Streaming Data out of the Monolith: Building a Highly Reliable CDC Stack

Introduction

The software architecture of BlaBlaCar is being challenged by its growth and team organization. Its backend was historically a PHP monolith with hundreds of async workers around a RabbitMQ broker and a bunch of scheduled cron jobs. In order to scale, starting from early 2017, we decided to upgrade this backbone: migrate the monolith to a Service Oriented Architecture (SOA).

During the migration, the monolith and the SOA must co-exist in production. The monolith code is carefully being removed piece by piece until it will be completely replaced by services. Meanwhile, the business obviously needs to keep running, new features and fixes need to be implemented continuously. The whole process feels like replacing the engines of a flying aircraft.

However, how can we guarantee the data consistency between the monolith and the services? How do we know when the services behave in the same way as the monolith? When do we know whether a service is ready to be relied upon and the related code and data in the monolith can be trashed?

In order to answer all these questions, we built a reliable Change Data Capture (CDC) stack, allowing services to observe all the database changes of the monolith MySQL database. The CDC data can be considered as a source of truth so that the services can compare the data with their own and report metrics if there’s any inconsistency and eventually, correct the buggy data with the truth. Moreover, reliable CDC data can be used to simplify our current backend data tracking stack and reduce friction between developing new features and collecting data for Business Intelligence.

In this post, we will explain how this CDC stack was built and focus more specifically on how we made it highly reliable.

CDC and Debezium

Change Data Capture is a software design pattern which records INSERTs, UPDATEs and DELETEs applied to database tables, and makes a record available of what changed, where, and when.

Debezium is an open source project that provides a low latency data streaming platform for change data capture (CDC).

It’s a Kafka source connector that streams the changes from database to kafka topics. It supports MySQL, MongoDB, PostgreSQL and Oracle.

A simple architecture of a CDC stack with debezium MySQL connector

With Confluent’s avro converter and the schema registry, the CDC data can be encoded into avro format out of box and it eases the services or other kafka-connectors behind who consume those data.

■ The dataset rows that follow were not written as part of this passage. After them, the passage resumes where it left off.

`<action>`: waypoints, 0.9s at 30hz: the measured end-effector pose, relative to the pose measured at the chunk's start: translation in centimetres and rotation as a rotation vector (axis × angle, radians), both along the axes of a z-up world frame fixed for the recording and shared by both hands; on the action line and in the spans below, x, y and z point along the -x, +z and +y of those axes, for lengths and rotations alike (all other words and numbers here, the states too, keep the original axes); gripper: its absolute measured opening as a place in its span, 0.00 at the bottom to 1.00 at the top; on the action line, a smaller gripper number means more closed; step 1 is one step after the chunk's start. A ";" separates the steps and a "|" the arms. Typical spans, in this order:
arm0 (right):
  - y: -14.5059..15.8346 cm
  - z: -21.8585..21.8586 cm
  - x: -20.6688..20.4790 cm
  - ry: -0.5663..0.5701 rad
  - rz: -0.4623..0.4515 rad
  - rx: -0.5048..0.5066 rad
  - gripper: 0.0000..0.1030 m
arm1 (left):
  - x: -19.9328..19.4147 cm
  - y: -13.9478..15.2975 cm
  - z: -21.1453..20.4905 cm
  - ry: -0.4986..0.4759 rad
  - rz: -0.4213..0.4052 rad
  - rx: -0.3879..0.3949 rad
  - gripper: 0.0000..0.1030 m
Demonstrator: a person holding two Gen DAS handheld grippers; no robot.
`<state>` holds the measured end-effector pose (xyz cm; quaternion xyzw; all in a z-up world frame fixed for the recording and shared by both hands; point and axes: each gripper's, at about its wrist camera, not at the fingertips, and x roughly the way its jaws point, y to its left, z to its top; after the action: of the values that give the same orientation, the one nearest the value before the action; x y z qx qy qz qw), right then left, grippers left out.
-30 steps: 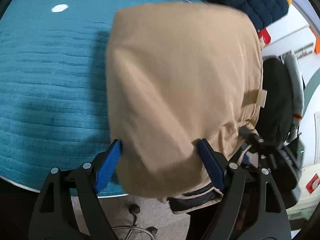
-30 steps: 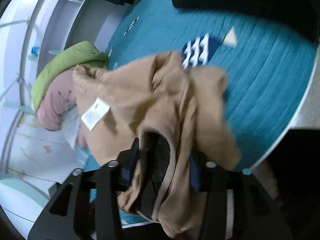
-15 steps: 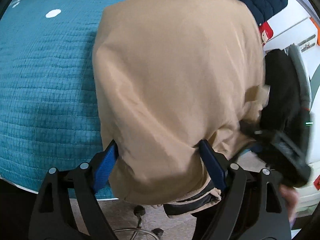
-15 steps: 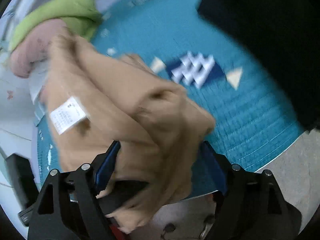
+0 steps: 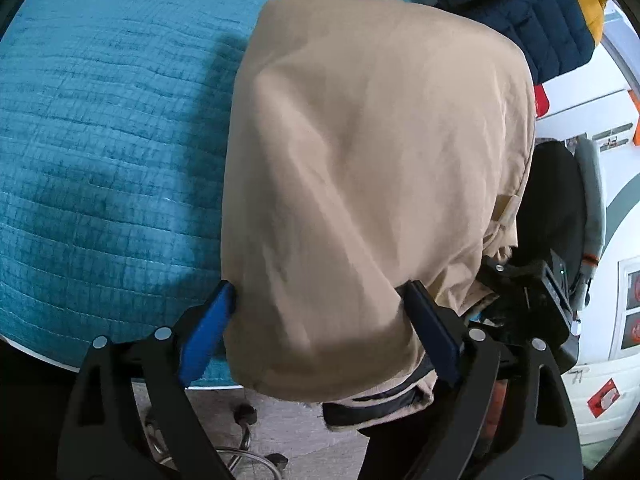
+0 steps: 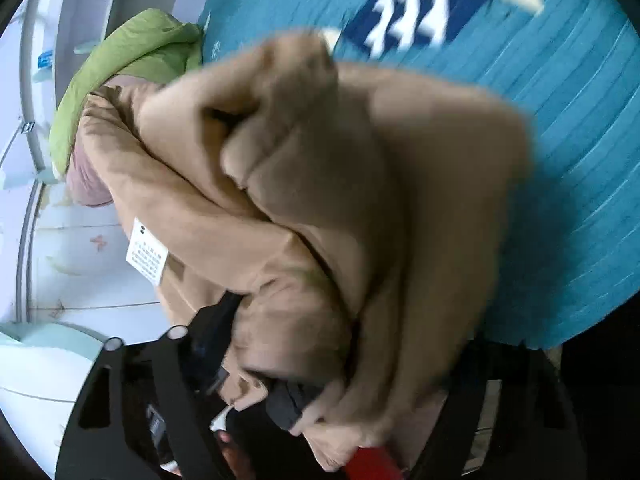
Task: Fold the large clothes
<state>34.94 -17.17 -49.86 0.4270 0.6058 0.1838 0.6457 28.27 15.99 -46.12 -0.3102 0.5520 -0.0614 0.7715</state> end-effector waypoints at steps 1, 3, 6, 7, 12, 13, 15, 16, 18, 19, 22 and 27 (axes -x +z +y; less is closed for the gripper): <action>0.0 0.5 -0.1 -0.001 0.000 -0.004 0.71 | 0.1 0.0 0.5 0.004 -0.002 0.004 0.84; -0.4 1.4 -0.2 -0.016 0.023 -0.071 0.71 | 0.2 -0.1 1.5 0.017 0.001 0.010 0.84; -0.6 2.8 -0.7 -0.012 0.033 -0.138 0.72 | 1.1 -0.2 3.5 0.039 -0.003 0.006 0.84; -0.6 2.9 -0.9 -0.020 0.027 -0.120 0.73 | 1.4 -0.3 4.2 0.042 -0.001 0.008 0.85; 1.4 1.5 0.0 -0.052 -0.032 -0.006 0.45 | 1.6 -1.0 4.0 0.027 0.014 0.024 0.85; 2.6 1.2 0.3 -0.038 -0.062 0.053 0.44 | 1.8 -1.0 4.0 0.021 0.009 0.021 0.86; 4.9 0.4 1.0 -0.022 -0.137 0.182 0.44 | 1.7 -1.0 3.9 0.004 0.008 0.025 0.86; 5.7 -0.2 1.4 -0.027 -0.161 0.257 0.44 | 1.0 -1.1 3.5 -0.001 0.011 0.029 0.87; 5.8 -1.0 1.8 -0.018 -0.170 0.334 0.46 | 0.9 -1.2 3.0 -0.023 0.016 0.032 0.87; 5.5 -1.5 2.0 -0.023 -0.163 0.354 0.49 | 0.9 -1.0 2.7 -0.032 0.014 0.025 0.87; 5.3 -2.5 2.7 -0.034 -0.164 0.421 0.56 | 0.9 -0.6 2.5 -0.052 0.003 0.008 0.87; 8.2 -3.2 3.6 0.037 -0.231 0.502 0.68 | 0.1 -0.5 -0.3 -0.070 0.010 -0.020 0.87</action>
<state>31.39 -20.37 -41.63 0.2189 0.5622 0.0872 0.7927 28.21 15.71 -46.67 -0.2833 0.5669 -0.0811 0.7693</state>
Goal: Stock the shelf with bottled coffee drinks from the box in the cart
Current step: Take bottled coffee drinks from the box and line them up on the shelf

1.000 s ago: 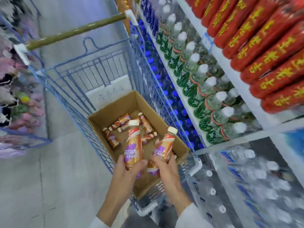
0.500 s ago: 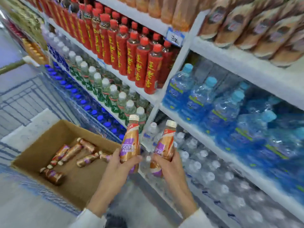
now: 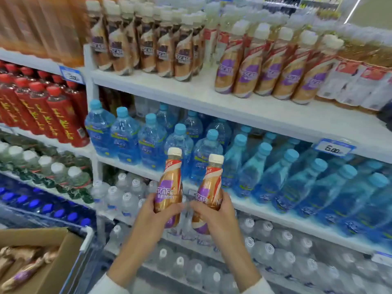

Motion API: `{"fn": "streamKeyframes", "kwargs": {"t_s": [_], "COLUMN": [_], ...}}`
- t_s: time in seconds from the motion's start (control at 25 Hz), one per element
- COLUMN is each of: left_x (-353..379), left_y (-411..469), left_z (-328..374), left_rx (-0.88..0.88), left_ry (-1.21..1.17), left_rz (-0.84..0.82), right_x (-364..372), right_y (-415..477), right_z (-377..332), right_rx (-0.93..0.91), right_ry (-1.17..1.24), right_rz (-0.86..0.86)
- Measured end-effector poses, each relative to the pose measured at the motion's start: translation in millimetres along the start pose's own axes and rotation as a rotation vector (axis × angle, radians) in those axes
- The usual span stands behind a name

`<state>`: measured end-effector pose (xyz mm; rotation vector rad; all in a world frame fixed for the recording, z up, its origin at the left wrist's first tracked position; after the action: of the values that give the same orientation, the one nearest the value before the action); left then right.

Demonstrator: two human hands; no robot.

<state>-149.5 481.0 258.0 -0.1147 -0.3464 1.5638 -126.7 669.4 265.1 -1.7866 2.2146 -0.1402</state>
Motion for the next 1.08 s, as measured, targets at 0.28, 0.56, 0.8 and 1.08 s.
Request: {"fn": "streamKeyframes", "kwargs": {"t_s": [0.28,0.56,0.8,1.08], "left_x": [83,175,252,277], "left_y": [28,69,103,137], "left_z": [39,158,227,217], "left_rx": [0.067,0.398,0.569,0.661], "left_ry": [-0.008,0.026,0.07,0.269], "left_rz": [-0.19,-0.393,-0.433,-0.245], "right_x": [-80,-153,-211,-239], "right_y": [5,40,87,135], "right_z": [-33,-138,-215,-215], "right_rx": [-0.032,-0.218,-0.353,-0.392], "right_ry": [0.043,0.009,-0.045,-0.063], "right_rz": [0.195,0.405,0.544,0.483]}}
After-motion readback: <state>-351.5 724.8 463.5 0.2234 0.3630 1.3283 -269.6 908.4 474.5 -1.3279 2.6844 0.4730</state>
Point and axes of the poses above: each hand's wrist, its own y-axis towards the middle knuckle, its own x-axis out of the palm, z = x × y, the point moved 9 cm from there along y, towards the middle knuckle, and after that the axes turned 11 degrees about -y, right-handed, at the moved point
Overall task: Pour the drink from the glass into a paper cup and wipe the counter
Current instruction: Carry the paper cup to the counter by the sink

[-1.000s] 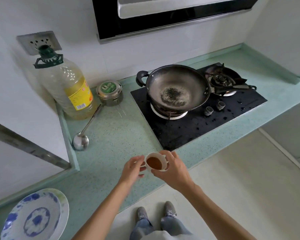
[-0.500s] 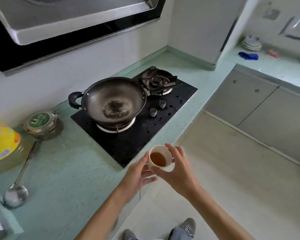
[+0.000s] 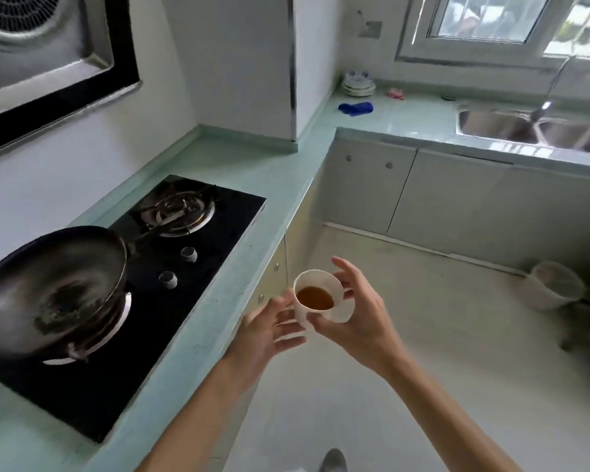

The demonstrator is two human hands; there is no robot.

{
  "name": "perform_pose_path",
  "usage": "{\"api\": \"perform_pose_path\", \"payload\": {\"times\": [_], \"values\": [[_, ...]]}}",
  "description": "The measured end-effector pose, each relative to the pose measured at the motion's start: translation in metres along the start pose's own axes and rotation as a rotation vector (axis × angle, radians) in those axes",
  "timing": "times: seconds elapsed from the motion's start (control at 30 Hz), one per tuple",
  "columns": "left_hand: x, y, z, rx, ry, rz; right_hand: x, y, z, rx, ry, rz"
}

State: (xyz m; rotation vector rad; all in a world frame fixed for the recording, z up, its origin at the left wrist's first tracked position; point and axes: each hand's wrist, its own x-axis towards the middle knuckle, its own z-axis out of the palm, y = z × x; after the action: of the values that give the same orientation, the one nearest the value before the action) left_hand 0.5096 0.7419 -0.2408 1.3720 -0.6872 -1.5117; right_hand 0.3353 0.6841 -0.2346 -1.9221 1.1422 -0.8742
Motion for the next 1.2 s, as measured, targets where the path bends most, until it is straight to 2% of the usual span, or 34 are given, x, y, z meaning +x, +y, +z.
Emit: {"api": "perform_pose_path", "payload": {"times": [0.23, 0.5, 0.7, 0.9, 1.2], "values": [[0.072, 0.029, 0.083, -0.046, -0.098, 0.001, 0.046, 0.044, -0.084, 0.038, 0.107, 0.001], [0.172, 0.065, 0.147, -0.009, -0.213, -0.036, 0.114, 0.097, -0.135, 0.034, 0.223, 0.068], [0.275, 0.107, 0.184, 0.019, -0.282, -0.008, 0.205, 0.139, -0.176, 0.008, 0.288, 0.075], [0.383, 0.164, 0.218, 0.018, -0.340, 0.004, 0.315, 0.174, -0.228, -0.039, 0.271, 0.085], [0.514, 0.212, 0.263, -0.053, -0.349, -0.124, 0.434, 0.231, -0.280, -0.014, 0.275, 0.142]]}}
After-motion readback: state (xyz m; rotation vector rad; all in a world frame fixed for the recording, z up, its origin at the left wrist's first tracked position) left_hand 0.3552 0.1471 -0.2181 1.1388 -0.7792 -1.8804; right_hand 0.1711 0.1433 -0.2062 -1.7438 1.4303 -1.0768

An example of data change captured by debezium:

High Availability

We deployed into production pretty quickly a simple CDC stack to prove the concept. The teams quickly reached a consensus that this stack could be useful for both SOA migration and the simplification of backend data tracking.

However, one of the biggest challenges we had was its fragility: when either Debezium or the MySQL slave goes down, the CDC stream would simply stop. Meanwhile, Debezium guarantees at-least-once delivery. Upon Debezium restarts or Kafka producer retries, data would be duplicated.

WePay posted an article in 2017 (Streaming databases in realtime with MySQL, Debezium, and Kafka) where they talk about how they solved this availability issue with HAProxy and MySQL GTID that eased recovery after a MySQL source goes down. Unfortunately, this approach wasn’t applicable in our case:

  1. We are using MariaDB in which GTID is implemented in a different way than MySQL, and they are not compatible with each other.
  2. Asynchronous replicas management is very static and cannot be hidden behind the HAProxy.

Thus, the proposition was quickly discarded by the team and we had to look for another solution.

Deduplication architecture

In order to avoid over-engineering the source failover, we decided to duplicate the source part of the pipeline: 2 Debezium connectors sending the same data in parallel, allowing us to restart or loose one source without impacting the overall stream of CDC . We then developed a deduplicator service that consumes the data of these 2 connectors and calculates a hash key for deduplication:

While consuming the messages, the deduplicator calculates the key and checks if it’s already stored in its key-value store. If not it saves the data and sends it to another kafka topic (same topic name as before but with a prefix), otherwise it will simply skip the message.

CDC stack with deduplicator for high availability

As a result, the output of the deduplicator behaves as the stream of a simple debezium connector.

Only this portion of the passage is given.